[Opening Records provided section]

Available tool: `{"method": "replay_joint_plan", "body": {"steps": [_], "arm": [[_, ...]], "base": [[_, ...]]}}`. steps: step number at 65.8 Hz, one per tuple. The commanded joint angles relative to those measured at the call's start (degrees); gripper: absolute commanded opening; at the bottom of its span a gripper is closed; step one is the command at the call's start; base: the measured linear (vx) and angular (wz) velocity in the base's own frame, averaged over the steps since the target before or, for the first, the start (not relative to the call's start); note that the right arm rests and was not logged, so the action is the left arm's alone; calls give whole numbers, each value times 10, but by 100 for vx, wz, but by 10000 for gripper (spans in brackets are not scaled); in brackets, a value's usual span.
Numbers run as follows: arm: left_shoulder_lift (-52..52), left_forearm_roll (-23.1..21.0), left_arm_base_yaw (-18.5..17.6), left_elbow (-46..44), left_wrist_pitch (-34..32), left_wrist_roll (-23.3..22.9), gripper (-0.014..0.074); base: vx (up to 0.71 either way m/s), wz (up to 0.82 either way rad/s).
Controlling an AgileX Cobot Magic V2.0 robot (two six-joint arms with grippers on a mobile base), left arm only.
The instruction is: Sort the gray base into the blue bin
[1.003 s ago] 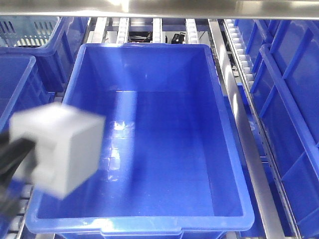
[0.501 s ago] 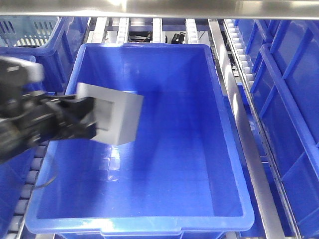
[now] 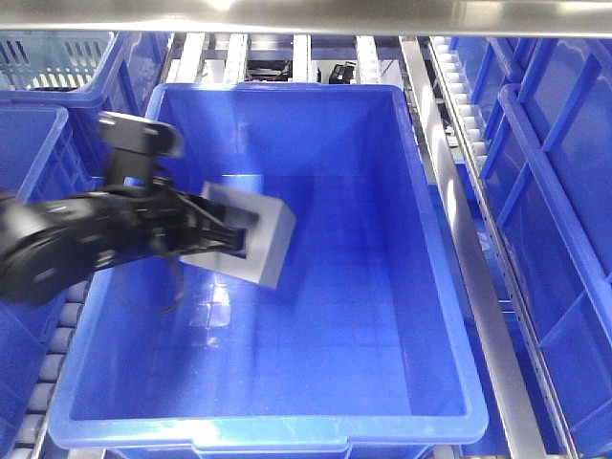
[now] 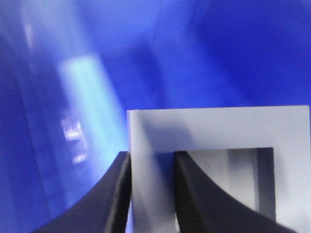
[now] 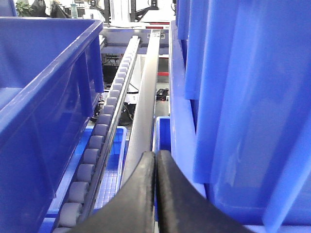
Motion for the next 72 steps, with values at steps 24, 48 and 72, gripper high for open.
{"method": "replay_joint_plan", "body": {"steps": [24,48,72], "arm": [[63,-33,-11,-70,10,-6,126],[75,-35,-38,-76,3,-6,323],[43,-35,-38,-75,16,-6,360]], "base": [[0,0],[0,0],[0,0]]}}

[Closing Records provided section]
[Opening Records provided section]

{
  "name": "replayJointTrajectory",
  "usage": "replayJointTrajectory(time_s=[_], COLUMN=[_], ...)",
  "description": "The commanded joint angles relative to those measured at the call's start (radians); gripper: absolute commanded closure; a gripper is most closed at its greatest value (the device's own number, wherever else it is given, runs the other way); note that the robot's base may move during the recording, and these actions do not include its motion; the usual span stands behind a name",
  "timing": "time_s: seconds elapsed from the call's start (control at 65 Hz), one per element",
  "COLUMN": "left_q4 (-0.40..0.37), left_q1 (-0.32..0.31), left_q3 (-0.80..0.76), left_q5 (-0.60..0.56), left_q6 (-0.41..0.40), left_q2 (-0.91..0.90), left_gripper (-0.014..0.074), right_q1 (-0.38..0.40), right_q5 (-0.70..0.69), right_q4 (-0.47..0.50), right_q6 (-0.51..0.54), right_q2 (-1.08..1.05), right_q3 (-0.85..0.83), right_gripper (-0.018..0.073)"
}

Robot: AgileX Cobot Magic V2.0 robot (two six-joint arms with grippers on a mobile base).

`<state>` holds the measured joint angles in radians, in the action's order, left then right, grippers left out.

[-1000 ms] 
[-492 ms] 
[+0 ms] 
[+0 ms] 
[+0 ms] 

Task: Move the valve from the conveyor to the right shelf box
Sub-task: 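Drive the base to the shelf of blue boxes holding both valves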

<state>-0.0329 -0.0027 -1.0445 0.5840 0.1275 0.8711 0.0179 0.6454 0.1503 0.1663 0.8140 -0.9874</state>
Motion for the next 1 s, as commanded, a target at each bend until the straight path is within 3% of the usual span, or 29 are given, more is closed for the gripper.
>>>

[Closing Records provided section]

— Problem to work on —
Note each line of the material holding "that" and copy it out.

— Response box —
Available tool: `{"method": "replay_joint_plan", "body": {"steps": [_], "arm": [[_, ...]], "base": [[_, ...]]}}`. steps: step number at 65.8 Hz, one per tuple. The commanded joint angles relative to those measured at the call's start (degrees); gripper: absolute commanded opening; at the bottom of its span a gripper is closed; step one is the command at the call's start; base: the measured linear (vx) and angular (wz) velocity in the base's own frame, averaged over the steps since the target before or, for the first, the start (not relative to the call's start); note that the right arm rests and was not logged, so the action is the left arm's alone; calls give whole numbers, each value times 10, but by 100 for vx, wz, but by 10000 for gripper (spans in brackets are not scaled); in brackets, a value's usual span.
  "description": "The commanded joint angles relative to those measured at the call's start (radians); gripper: absolute commanded closure; a gripper is most closed at its greatest value (the device's own number, wherever else it is given, runs the other way); note that the robot's base may move during the recording, and these actions do not include its motion; the usual span stands behind a name",

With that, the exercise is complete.